The paper reports that CO treatment extended the shelf life of fillets by preventing color changes and reducing lipid oxidation.

However, CO treatment also masked the spoilage indicators such as odor and total volatile base nitrogen (TVB-N), making it difficult to assess the freshness of the fillets. The paper suggests that CO treatment should be used with caution.

You Don’t Know What It’s Doing to Your Body

The FDA says that gassed tuna is safe to eat, and that carbon monoxide is GRAS (Generally Regarded As Safe). But do you really trust the FDA?

The same FDA that endorsed the 1992 food pyramid, which recommended carbs as the main source of calories? The same FDA that allowed trans fats, which cause heart disease and stroke, until they banned them in 2019?
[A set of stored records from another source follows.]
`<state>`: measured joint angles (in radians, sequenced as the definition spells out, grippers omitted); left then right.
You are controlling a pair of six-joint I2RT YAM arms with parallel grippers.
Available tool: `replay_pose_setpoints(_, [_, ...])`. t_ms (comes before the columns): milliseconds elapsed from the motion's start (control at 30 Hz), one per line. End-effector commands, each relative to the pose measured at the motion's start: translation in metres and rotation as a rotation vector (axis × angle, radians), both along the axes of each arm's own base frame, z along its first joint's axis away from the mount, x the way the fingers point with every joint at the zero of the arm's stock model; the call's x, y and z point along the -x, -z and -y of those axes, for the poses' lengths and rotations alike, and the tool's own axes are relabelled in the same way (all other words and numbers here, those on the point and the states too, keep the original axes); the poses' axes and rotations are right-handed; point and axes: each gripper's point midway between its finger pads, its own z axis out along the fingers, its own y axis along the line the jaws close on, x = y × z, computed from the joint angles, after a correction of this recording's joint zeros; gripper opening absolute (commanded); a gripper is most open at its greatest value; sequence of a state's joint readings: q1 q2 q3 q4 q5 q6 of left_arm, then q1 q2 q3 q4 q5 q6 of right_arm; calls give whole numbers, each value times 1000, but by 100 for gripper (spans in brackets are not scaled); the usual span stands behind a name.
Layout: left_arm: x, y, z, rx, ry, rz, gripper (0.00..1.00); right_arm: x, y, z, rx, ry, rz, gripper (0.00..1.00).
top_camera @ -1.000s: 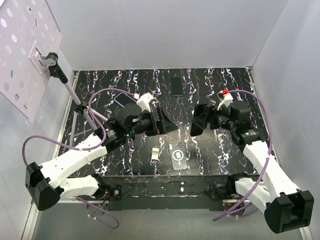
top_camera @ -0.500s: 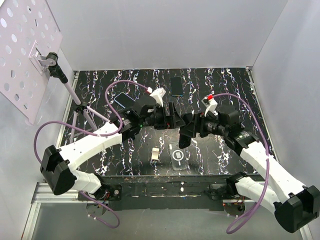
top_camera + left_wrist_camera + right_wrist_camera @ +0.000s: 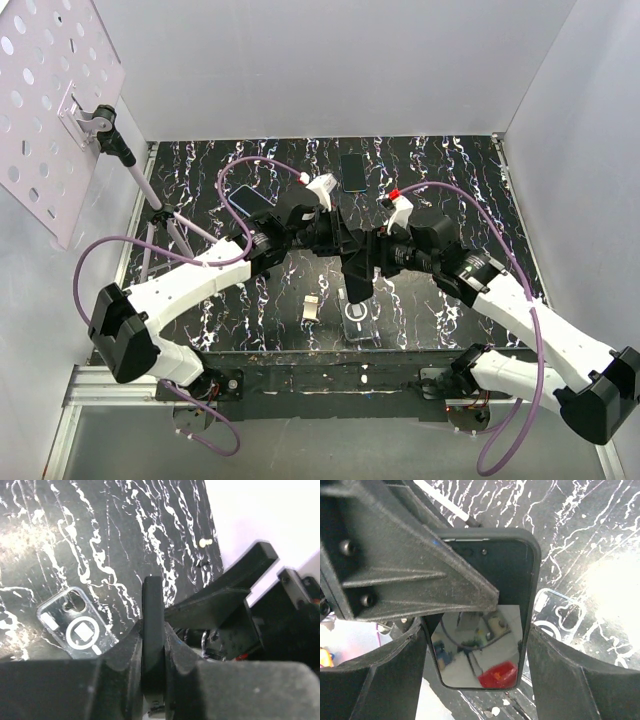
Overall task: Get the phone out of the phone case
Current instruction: Pick up the phone at the center of the board, then remove the phone case from the phone.
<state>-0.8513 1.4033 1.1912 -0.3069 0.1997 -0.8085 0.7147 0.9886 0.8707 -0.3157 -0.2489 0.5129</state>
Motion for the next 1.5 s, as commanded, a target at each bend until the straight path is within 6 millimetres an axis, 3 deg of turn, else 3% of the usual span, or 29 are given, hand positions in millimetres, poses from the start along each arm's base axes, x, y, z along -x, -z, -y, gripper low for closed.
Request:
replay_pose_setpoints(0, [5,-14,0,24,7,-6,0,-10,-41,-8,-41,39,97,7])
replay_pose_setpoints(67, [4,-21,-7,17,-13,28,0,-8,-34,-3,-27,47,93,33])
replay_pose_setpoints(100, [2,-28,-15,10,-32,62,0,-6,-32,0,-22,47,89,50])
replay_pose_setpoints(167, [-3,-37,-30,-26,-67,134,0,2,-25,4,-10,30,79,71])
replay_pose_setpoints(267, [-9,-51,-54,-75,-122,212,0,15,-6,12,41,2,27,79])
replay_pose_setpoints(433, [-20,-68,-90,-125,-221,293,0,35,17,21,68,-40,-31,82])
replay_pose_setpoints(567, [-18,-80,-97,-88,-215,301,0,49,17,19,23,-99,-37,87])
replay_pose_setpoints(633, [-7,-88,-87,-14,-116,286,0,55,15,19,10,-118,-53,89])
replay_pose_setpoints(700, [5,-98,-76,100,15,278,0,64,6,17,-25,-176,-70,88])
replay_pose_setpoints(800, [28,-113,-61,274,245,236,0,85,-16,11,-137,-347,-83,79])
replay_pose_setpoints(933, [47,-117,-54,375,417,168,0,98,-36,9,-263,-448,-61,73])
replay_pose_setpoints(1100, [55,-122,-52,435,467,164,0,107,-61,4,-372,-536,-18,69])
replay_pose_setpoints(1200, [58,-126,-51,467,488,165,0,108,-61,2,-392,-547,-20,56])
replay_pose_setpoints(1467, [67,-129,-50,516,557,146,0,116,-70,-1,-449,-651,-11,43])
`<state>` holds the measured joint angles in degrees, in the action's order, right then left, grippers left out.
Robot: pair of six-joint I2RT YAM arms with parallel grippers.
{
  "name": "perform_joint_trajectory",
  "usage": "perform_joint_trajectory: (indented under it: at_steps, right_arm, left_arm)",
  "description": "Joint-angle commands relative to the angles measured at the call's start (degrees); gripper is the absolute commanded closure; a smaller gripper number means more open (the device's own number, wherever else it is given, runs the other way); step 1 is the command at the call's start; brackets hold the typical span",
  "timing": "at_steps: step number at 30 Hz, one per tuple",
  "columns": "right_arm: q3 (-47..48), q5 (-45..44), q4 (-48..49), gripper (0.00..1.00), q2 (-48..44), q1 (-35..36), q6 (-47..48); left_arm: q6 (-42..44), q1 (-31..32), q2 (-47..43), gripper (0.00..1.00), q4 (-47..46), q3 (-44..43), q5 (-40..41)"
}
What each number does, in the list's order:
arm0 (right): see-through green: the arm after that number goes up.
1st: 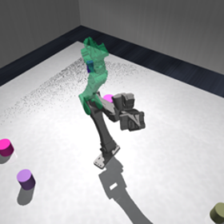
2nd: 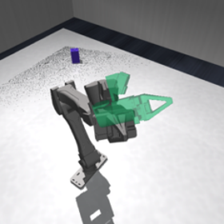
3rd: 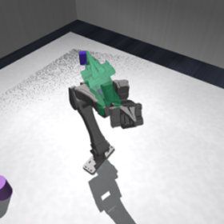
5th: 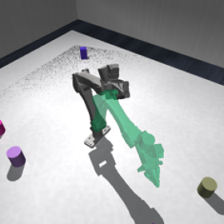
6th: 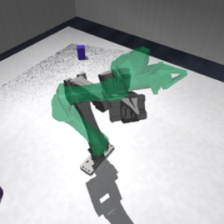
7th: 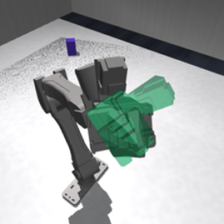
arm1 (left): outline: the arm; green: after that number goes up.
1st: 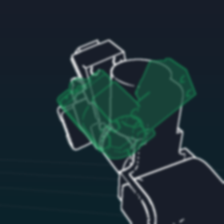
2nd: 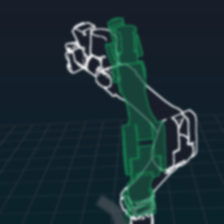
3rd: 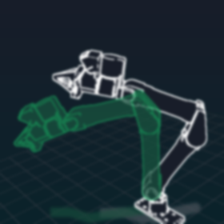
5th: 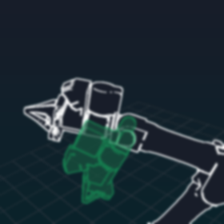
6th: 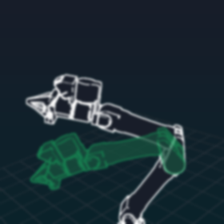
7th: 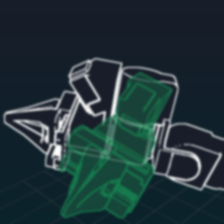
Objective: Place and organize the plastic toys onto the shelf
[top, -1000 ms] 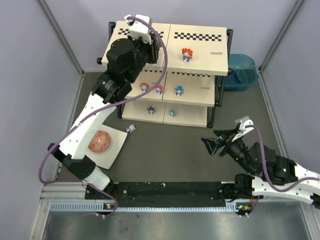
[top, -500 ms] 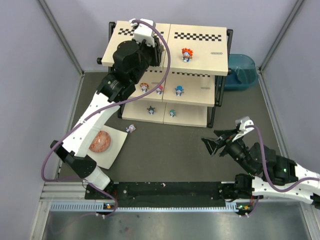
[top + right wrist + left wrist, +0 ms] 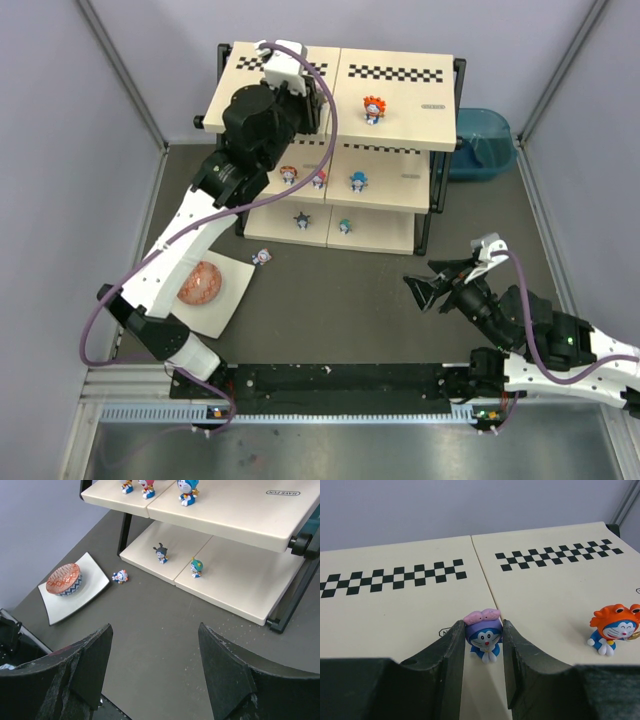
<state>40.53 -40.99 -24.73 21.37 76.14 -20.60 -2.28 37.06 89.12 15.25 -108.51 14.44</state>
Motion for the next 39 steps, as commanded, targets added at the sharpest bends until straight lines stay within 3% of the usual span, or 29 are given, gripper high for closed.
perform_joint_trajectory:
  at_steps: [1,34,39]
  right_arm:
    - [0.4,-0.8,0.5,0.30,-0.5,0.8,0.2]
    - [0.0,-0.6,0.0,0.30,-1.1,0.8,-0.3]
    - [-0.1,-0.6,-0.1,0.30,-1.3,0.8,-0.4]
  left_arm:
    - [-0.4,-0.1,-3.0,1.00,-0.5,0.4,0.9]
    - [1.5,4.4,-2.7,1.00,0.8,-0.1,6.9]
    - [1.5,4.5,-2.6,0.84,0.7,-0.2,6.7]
Do not ignore the fact that carbon monoxide is banned in Japan, Canada, and the EU, where they have stricter food safety standards.

That’s what fresh tuna looks like. That’s what fresh tuna should look like. There’s nothing wrong with a dark-colored tuna loin.

What You Can Do

If you care about your health, your wallet, and your planet, you can do something about this. You can stop buying gassed tuna and demand fresh, un-gassed tuna from your local fishmonger, supermarket, or restaurant.

You can ask where the fish is from, how it’s caught, and the handling methods used to get it to you.

You can avoid suspicious bright colors when sourcing tuna.

You can educate yourself and others about the dangers and deception of gassed tuna.

You can support domestic fisheries that comply with the regulations and standards that protect you and the environment.

It is not worth saving a few bucks to eat a fish that is not what it seems.